TUCSON, Ariz., April 15, 2009 — Researchers supported by the Muscular Dystrophy Association (MDA) and the National Institutes of Health say results of a gene therapy trial in three people with limb-girdle muscular dystrophy (LGMD) are the first to show promise beyond safety alone, MDA announced today.
"These exciting results demonstrate the feasibility of gene therapy to treat limb-girdle muscular dystrophy," said Jane Larkendale, portfolio director with MDA Venture Philanthropy, a program that moves basic research into treatment development. "The lack of adverse events seen in this trial not only supports gene therapy for this disease, but it also supports such therapies for many other diseases."
Neurologist Jerry Mendell, co-director of the MDA clinic and director of the Center for Gene Therapy at Nationwide Children's Hospital in Columbus, Ohio, received MDA support to coordinate the study team, which announced its results online today in Annals of Neurology.
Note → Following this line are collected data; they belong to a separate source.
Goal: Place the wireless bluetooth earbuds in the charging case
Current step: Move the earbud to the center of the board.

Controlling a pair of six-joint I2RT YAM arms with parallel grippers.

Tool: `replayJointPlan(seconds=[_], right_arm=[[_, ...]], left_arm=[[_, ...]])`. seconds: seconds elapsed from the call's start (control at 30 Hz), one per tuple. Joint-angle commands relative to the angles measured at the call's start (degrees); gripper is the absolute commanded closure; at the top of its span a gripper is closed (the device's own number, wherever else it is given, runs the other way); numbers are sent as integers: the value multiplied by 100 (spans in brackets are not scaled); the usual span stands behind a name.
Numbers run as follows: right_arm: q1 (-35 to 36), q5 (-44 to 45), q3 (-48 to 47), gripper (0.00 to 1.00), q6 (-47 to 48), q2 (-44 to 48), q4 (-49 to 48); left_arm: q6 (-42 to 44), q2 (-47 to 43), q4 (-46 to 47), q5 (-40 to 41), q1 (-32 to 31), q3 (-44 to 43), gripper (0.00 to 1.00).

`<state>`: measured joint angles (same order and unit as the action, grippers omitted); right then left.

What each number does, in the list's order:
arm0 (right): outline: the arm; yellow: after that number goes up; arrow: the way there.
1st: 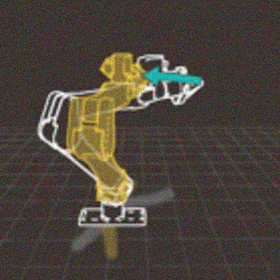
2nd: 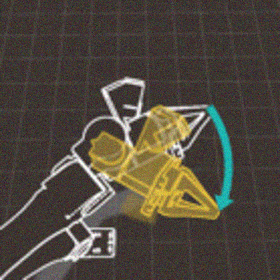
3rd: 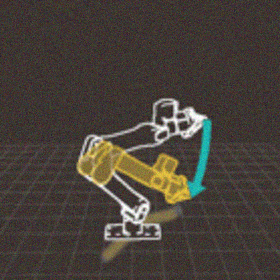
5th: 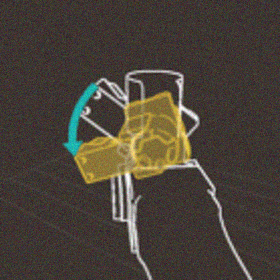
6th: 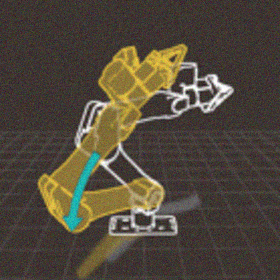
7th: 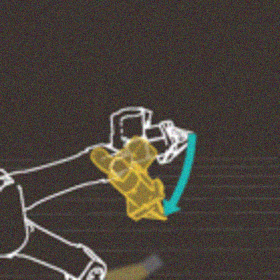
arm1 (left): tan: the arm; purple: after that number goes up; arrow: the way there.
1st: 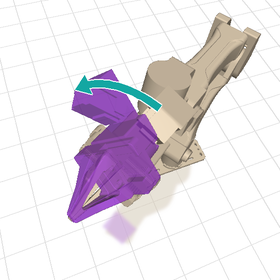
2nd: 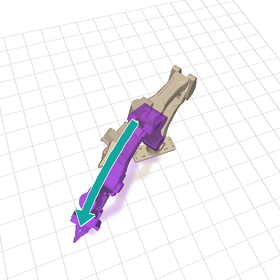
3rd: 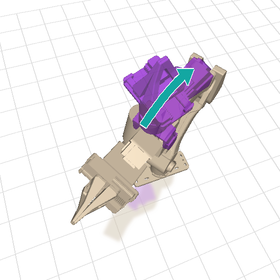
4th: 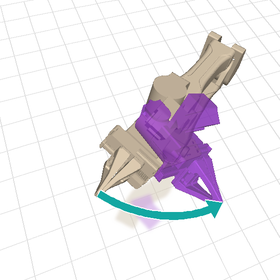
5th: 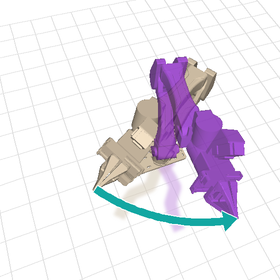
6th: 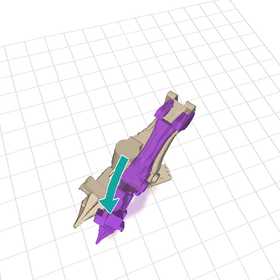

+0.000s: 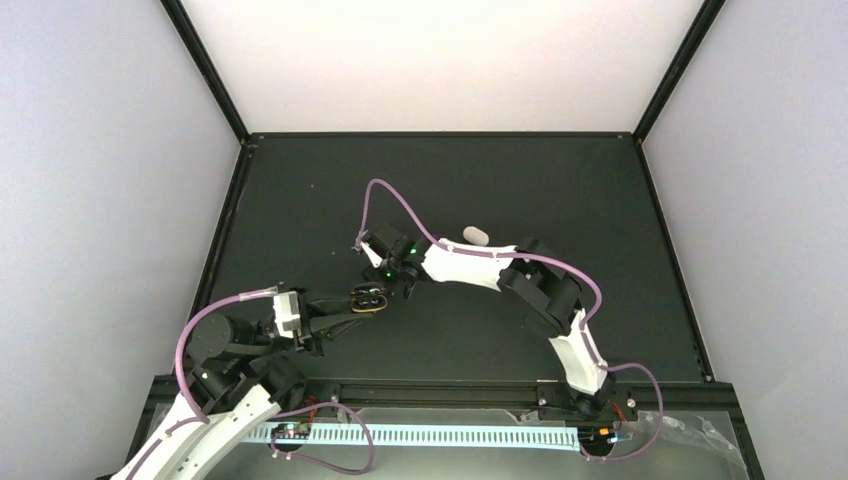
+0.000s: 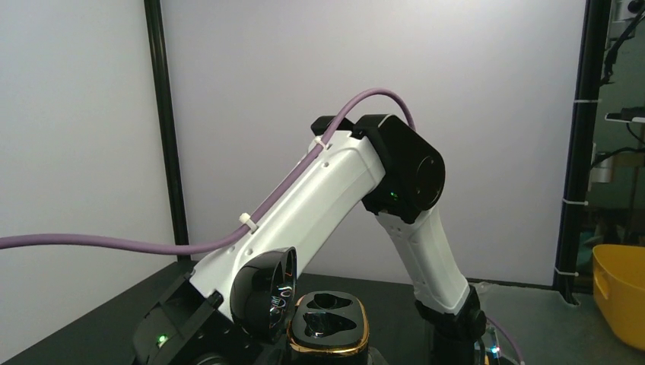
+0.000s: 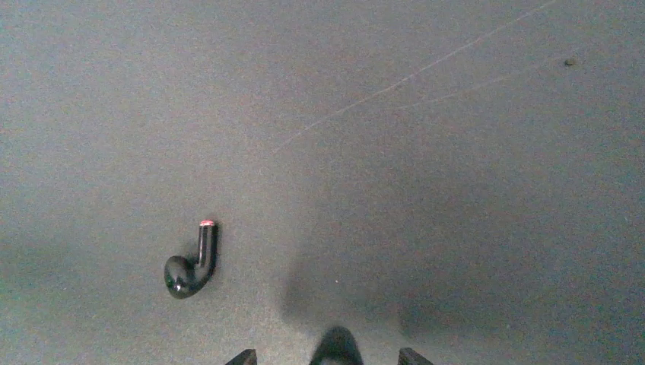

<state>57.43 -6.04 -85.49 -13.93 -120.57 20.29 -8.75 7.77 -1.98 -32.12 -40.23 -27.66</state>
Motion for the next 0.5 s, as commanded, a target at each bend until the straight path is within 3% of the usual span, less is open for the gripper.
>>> replayJointPlan(seconds=[0.0, 0.47], right_arm=[[106, 503, -318, 52, 177, -188, 356], [286, 1392, -121, 71, 136, -271, 542]], left_arm=[[108, -104, -137, 22, -27, -222, 98], [121, -203, -213, 56, -23, -205, 98]])
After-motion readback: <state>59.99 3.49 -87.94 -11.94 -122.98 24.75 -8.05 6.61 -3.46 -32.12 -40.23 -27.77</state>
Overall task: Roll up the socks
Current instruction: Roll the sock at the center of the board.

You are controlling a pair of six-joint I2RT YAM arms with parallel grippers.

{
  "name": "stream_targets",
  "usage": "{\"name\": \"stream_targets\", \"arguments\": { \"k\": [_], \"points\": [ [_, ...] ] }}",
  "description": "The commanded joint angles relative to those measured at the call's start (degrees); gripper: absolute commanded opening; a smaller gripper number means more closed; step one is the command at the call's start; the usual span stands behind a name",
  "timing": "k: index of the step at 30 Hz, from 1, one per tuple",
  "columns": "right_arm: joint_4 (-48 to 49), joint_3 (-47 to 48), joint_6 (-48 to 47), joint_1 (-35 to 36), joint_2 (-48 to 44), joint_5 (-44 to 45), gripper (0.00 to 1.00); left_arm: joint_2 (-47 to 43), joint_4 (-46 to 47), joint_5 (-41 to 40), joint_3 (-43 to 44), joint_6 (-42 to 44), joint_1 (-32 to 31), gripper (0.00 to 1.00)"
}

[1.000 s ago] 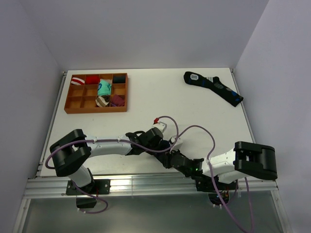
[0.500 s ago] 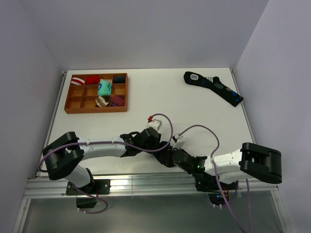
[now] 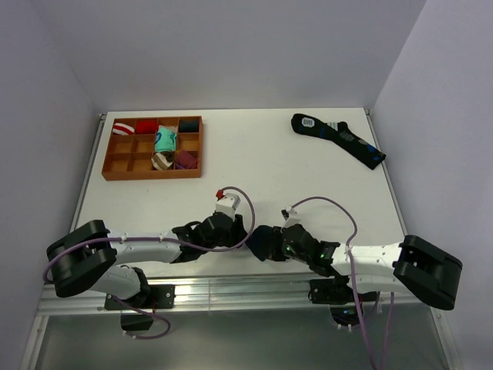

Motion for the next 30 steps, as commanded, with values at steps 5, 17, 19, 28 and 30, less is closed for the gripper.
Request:
{"name": "stream_targets", "arguments": {
  "k": [5,17,19,28,30],
  "points": [
    [-8.87,-1.92,0.33,-6.99,-1.02,-12.02,0.2,-1.75,20.34,3.11,-5.88,1.69,0.05,0.52],
    [-7.99,-2.1,1.29,-12.62,1.79,-18.88,0.19,3.26,34.32,8.56,-10.02,6.52,-0.74,0.53],
    [-7.73,-1.93,1.38,-13.59,2.41,-19.94,0.18,4.41,35.73,8.74,-10.81,6.35,-0.83,0.52],
    [-7.11,-2.36,1.21,-15.7,3.29,-22.22,0.18,7.31,39.25,9.79,-11.6,8.72,-0.83,0.52],
    [-7.29,-2.37,1.03,-15.87,3.2,-22.4,0.18,8.19,39.16,10.14,-11.17,9.07,-0.83,0.52]
  ]
}}
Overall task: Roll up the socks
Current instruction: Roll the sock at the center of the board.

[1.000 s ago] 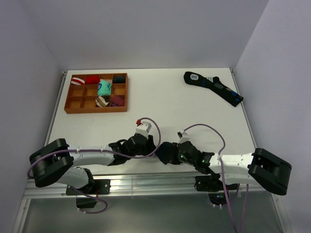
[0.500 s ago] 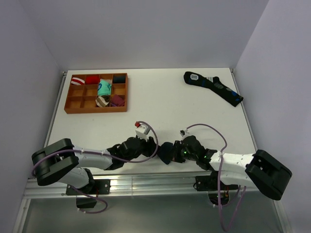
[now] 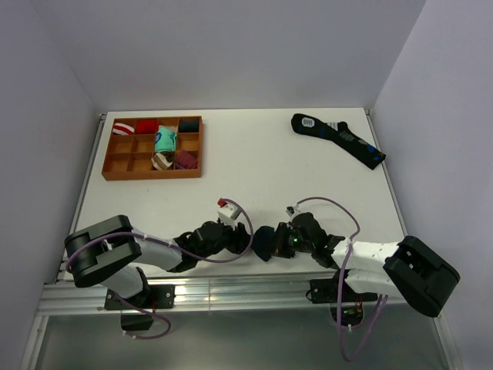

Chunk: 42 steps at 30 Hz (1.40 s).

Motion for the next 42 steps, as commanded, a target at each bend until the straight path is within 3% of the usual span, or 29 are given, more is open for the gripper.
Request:
{"name": "stream_targets", "arguments": {
  "k": [1,12,21,23,27,32,37,42],
  "points": [
    [-6.17,-2.04,-1.31,-0.66,1.37,-0.17,0.18,1.43,4.91,1.99,0.14,2.06,-0.37,0.52],
    [-7.05,-2.13,-2.19,-1.63,0.66,-0.35,0.18,5.65,3.42,1.11,2.24,2.23,-0.46,0.51],
    [-8.28,-1.86,-2.89,-1.72,0.49,0.88,0.18,7.24,-4.74,-2.4,6.99,1.71,-1.25,0.48],
    [-8.54,-1.77,-2.89,-1.72,0.31,1.23,0.17,7.76,-7.64,-3.28,8.21,1.53,-1.33,0.44],
    [-9.77,-1.51,-3.24,-1.72,-0.48,2.9,0.18,8.2,-10.98,-4.42,9.27,0.39,-1.42,0.25],
    [-15.21,0.33,-4.82,-1.63,-3.29,7.46,0.25,8.73,-16.26,-5.56,11.38,-0.4,-1.86,0.08],
    [-18.2,1.91,-5.44,-1.54,-6.1,10.54,0.4,9.17,-25.47,-9.96,14.37,-1.89,-2.91,0.04],
    [-20.76,2.88,-5.97,-1.45,-10.23,14.76,0.47,8.29,-31.29,-11.72,16.39,-3.39,-3.36,0.0]
  ]
}}
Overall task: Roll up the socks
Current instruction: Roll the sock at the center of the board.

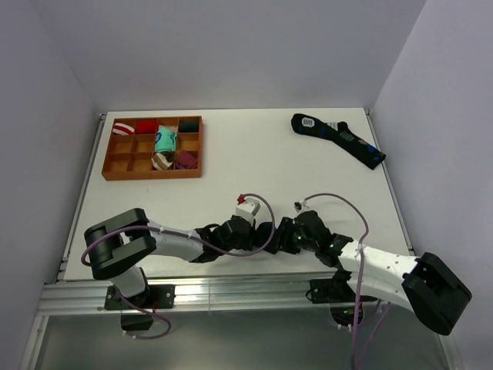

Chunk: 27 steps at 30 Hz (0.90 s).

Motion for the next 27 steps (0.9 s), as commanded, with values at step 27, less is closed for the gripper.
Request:
{"name": "stream_targets", "arguments": {
  "k": [27],
  "points": [
    [3.09,0.17,-11.52,17.13,-11.83,25.24,0.46,-0.26,-27.37,-2.4,11.58,5.34,-0.69,0.0]
  ]
}}
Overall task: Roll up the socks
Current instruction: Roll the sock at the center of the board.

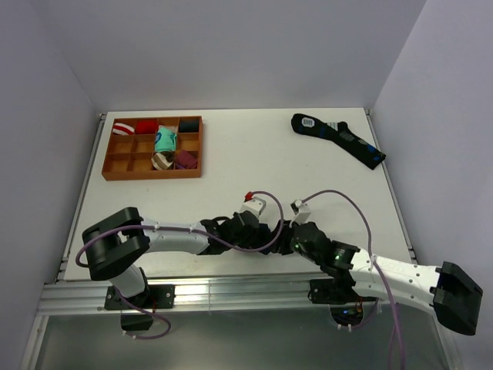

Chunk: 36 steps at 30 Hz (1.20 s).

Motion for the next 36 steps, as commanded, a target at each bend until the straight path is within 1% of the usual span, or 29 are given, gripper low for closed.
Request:
{"name": "stream_targets", "arguments": {
  "k": [1,4,11,16,27,33,36],
  "points": [
    [7.14,-0.5,-2.58,3.53,2.25,6.38,0.46,0.97,-3.65,0.57,1.96,2.15,-0.23,0.0],
    [10.3,-1.29,-3.37,6.34,4.28,8.49,0.46,1.41,-4.09,0.92,2.49,2.41,-0.23,0.0],
    [14.18,-1.48,-4.87,8.98,9.28,10.78,0.46,1.85,-5.32,1.45,3.81,2.85,-0.23,0.0],
    [14.54,-1.74,-4.08,11.27,10.52,12.8,0.46,2.2,-5.76,1.71,4.51,2.77,-0.23,0.0],
    [13.22,-2.88,-1.18,13.38,12.8,15.79,0.46,3.43,-6.38,2.42,6.0,2.5,-0.23,0.0],
    [13.57,-2.71,0.05,14.34,15.88,16.67,0.46,3.87,-7.08,2.77,6.97,2.41,-0.15,0.0],
    [13.57,-2.62,1.36,15.05,17.98,17.46,0.44,4.13,-7.43,2.95,7.32,2.24,-0.23,0.0]
  ]
}}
Although the primary goal of the small trial was to establish the safety of intramuscular injection of the alpha-sarcoglycan gene into a foot muscle, the investigators also evaluated how long gene activity persisted in the muscle, the level of protein produced from the gene and the response of the immune system to the gene.
No adverse events, such as rejection of the therapy by the immune system, occurred during the trial, reassuring researchers of the likelihood that their approach is safe in people with the alpha-sarcoglycan-deficient form of LGMD, a form of muscular dystrophy affecting children and adults that begins with weakness in the muscles surrounding the shoulders and hips.
Moreover, all three trial participants produced four to five times the amount of alpha-sarcoglycan protein in the gene-injected foot muscle compared to the amount in the corresponding muscle on the other foot, which received a salt solution. This level of output from the transferred gene persisted until at least the date of the last evaluation, which was six weeks after injection in one patient, seven weeks in another, and 12 weeks in the third.
In each case, the alpha-sarcoglycan protein assumed its normal position in the membrane of the muscle fiber and restored the structure of a protein cluster that's normally found at that location but is missing in muscles that lack alpha-sarcoglycan. The cluster is crucial to the integrity of the muscle fibers.
The response of the immune system to the transferred gene and its carrier, a viral shell, was brief and minimal in all cases and did not interfere with gene activity.
No improvement in function was expected from this direct injection into a very small area. A delivery method that reaches a large muscle area will be necessary to improve function, the researchers say.
"In summary," the researchers note, "this is the first gene therapy trial in muscular dystrophy demonstrating promising findings, setting the stage for moving forward with treatment of this catastrophic group of diseases. ... Nevertheless, clinically meaningful outcomes will require vascular [into blood vessels] delivery to multiple muscle groups."
They also note that the study has potential relevance for other muscle diseases and for diseases in which muscle tissue can be used to secrete therapeutic proteins into the bloodstream.
About Limb-Girdle MD
LGMD is one of nine types of muscular dystrophy, a group of genetic, degenerative diseases primarily affecting voluntary muscles. A mutation (flaw) in any of at least 15 genes that affect various muscle proteins can cause the disease. Alpha-sarcoglycan is one of these proteins. When alpha-sarcoglycan is lacking, muscles develop weakness and wasting, starting in the shoulder and hip area and spreading to other muscle groups. Loss of walking ability can occur. Alpha-sarcoglycan-deficient LGMD is inherited in a recessive pattern, meaning a child needs to inherit a mutation in an alpha-sarcoglycan gene from each parent to show symptoms.
About This Study
The study participants, who were ages 12, 13 and 14, all have alpha-sarcoglycan-deficient LGMD and have lost the ability to walk.
They each received an injection of alpha-sarcoglycan genes encased in carriers made from altered type 1 adeno-associated viruses.
Each gene was coupled with a molecular "on switch" called a promoter. The researchers used a promoter known as MCK, which works only in muscle tissue, avoiding unwanted protein production elsewhere in the body.
One foot muscle received the genes, and the corresponding muscle on the other foot received saline alone. Neither the investigators nor the trial participants knew which injection contained the gene until after muscle biopsy results were evaluated several weeks later.